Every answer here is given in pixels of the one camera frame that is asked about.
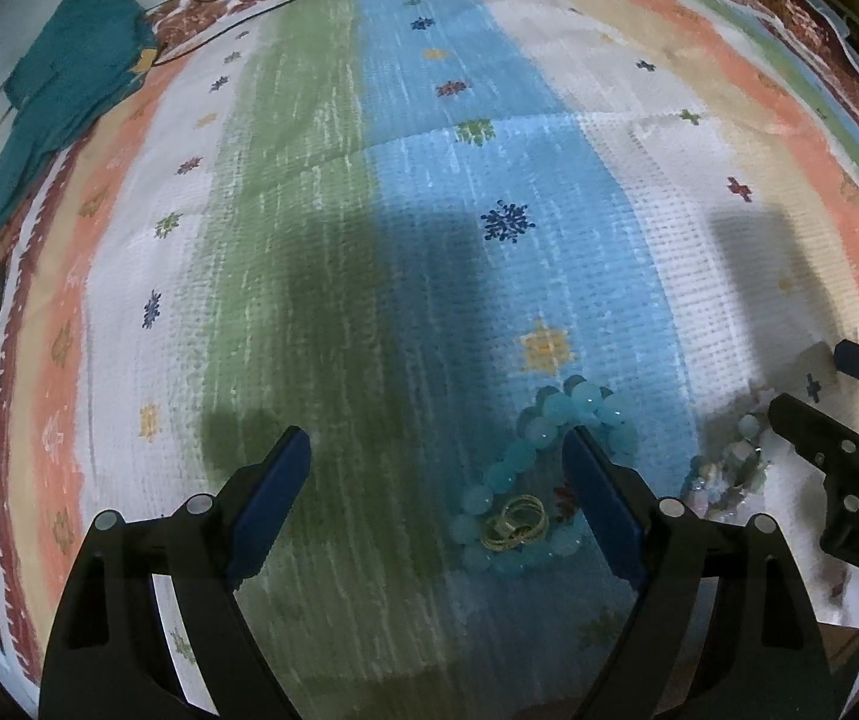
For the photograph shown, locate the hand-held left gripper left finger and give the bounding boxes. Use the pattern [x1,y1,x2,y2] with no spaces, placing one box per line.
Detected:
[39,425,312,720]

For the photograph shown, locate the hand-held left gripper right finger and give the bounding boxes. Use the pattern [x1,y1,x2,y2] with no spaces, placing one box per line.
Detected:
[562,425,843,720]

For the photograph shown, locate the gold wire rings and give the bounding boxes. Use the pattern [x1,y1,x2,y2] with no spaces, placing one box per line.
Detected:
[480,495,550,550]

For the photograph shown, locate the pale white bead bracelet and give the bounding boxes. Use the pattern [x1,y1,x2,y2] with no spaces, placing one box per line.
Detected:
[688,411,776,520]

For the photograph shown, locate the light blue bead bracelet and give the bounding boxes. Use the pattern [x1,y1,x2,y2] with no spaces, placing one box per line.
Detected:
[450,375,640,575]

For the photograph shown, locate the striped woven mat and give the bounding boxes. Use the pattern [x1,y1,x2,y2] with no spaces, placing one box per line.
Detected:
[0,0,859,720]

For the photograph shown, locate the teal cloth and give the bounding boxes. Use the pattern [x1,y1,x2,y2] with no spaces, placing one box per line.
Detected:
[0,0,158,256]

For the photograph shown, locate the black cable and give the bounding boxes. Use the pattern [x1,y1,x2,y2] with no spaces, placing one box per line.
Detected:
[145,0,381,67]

----

**WHAT TO PRODUCE:** Write out each record exactly as shown, but not its pictures.

**ANSWER BELOW:**
Every answer here is given in pixels of the one camera frame that is asked about.
For the photograph shown, locate the hand-held left gripper left finger and give the bounding boxes. Use the pattern [x1,y1,x2,y2] with no spaces, placing one box per line.
Detected:
[39,425,312,720]

For the photograph shown, locate the hand-held left gripper right finger and give the bounding boxes. Use the pattern [x1,y1,x2,y2] with no spaces, placing one box per line.
Detected:
[562,425,843,720]

For the photograph shown, locate the gold wire rings and give the bounding boxes. Use the pattern [x1,y1,x2,y2] with no spaces, placing one box per line.
Detected:
[480,495,550,550]

For the photograph shown, locate the pale white bead bracelet and give the bounding boxes. Use the pattern [x1,y1,x2,y2] with no spaces, placing one box per line.
Detected:
[688,411,776,520]

For the photograph shown, locate the light blue bead bracelet and give the bounding boxes. Use the pattern [x1,y1,x2,y2] with no spaces, placing one box per line.
Detected:
[450,375,640,575]

For the photograph shown, locate the striped woven mat and give the bounding boxes. Use the pattern [x1,y1,x2,y2] with no spaces, placing one box per line.
Detected:
[0,0,859,720]

For the photograph shown, locate the teal cloth and give the bounding boxes. Use the pattern [x1,y1,x2,y2] with no spaces, placing one box per line.
Detected:
[0,0,158,256]

For the photograph shown, locate the black cable and give the bounding boxes. Use the pattern [x1,y1,x2,y2] with no spaces, placing one box per line.
Detected:
[145,0,381,67]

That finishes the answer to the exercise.